Sir, shouldn't we have red shirts for this mission?















Yes fellow critics, I know. The muzzle flashes are CGI, the Komodo is CGI and yeah I noticed the Enfield Phipps carried was never bolt racked and was treated as semi-automatic instead. Boo hoo.
We can all lose our crap over M-16s being used instead of M4s if you like.

Was curious how evil seemed to get its comeuppance and I loved the disco light poles "electric fence" force field barrier. I know many of my critic brethren want to call this schlocky creature feature when I view it as harmless fun. Admittedly the saliva induced zombification was not explained but you can't have everything.

With the island teeming with komodo life, our thieves find themselves teaming up with the scientists and handymen in order to escape the island and avoid becoming komodo poops.

Not sure why midriffs needed to be seen but Rocky Demarco is clearly crunching those abs.
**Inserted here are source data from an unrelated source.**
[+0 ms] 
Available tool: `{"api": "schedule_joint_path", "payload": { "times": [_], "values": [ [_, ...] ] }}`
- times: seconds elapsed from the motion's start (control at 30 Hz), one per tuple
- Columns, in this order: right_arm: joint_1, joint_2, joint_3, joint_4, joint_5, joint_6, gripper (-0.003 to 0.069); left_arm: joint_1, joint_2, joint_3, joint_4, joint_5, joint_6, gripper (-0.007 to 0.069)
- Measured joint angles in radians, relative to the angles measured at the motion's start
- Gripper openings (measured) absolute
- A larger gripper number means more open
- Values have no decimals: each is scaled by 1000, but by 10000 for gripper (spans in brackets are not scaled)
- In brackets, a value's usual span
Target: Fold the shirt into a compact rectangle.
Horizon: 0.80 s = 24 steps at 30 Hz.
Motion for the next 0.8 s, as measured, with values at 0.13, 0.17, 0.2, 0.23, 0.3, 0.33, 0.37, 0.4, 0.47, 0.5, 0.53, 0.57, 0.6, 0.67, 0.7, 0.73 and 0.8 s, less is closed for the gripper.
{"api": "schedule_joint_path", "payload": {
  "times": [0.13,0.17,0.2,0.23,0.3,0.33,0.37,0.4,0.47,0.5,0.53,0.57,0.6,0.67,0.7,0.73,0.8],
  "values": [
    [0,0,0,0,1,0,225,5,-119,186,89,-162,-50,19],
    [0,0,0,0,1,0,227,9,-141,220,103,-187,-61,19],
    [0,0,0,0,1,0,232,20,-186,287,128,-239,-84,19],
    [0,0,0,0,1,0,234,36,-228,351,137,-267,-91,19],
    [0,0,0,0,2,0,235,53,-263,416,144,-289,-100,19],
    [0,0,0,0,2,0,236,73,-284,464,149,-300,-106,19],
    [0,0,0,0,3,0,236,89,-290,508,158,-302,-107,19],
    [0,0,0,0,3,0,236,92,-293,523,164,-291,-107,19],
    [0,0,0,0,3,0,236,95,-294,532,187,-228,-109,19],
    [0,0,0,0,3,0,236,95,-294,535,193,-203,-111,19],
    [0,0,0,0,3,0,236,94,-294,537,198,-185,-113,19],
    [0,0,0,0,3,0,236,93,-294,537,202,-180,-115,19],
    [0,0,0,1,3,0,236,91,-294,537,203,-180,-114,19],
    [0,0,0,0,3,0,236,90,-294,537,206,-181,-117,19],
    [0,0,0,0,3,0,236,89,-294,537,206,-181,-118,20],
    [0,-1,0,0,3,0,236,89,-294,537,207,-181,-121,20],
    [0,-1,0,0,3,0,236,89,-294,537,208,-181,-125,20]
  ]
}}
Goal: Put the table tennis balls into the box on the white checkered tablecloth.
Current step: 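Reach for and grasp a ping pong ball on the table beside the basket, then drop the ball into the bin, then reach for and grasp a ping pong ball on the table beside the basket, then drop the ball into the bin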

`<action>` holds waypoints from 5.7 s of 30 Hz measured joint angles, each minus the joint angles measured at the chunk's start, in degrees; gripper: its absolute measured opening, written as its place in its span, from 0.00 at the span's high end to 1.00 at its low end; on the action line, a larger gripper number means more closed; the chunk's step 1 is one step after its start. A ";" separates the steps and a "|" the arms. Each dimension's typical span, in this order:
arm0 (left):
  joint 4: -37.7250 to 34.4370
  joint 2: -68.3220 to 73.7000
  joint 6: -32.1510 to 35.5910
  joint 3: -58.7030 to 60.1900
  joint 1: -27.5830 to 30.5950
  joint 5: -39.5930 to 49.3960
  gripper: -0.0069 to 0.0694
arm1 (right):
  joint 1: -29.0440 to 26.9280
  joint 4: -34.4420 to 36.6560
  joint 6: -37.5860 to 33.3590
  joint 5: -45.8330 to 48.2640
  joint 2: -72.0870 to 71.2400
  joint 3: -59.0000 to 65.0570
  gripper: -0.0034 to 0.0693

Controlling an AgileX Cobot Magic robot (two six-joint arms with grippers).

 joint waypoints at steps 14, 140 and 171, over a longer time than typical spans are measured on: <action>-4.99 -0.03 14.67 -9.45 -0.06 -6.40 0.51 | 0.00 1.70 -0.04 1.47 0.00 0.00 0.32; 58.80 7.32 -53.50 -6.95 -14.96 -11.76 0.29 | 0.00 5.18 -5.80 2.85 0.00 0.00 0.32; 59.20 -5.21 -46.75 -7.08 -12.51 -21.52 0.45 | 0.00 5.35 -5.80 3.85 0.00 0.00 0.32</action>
Will our intrepid bunch avoid the super mutations? Will Drake continue to be a control freak? Will Becky fulfill her nudity clause?






There is a conglomerate of pretty faces being attacked by a CGI monster, government cover-up and weapons left on infinite ammo mode. And you point is what? Okay so it's not Gone with the Wind. I'm glad for that. With some mild nudity, occasional foul language, these folk are shooting at tennis balls. Not really smacking each other around, just some meager bitching among the menfolk. Oh yeah, the pissing and moaning is all the guys.

So yes. Have fun with this one. Have maybe a riffing party, drinking game on tropes or just kick back and enjoy a bit of mindless violence. It's all good either way.


She finds Tiffany quite "titillating".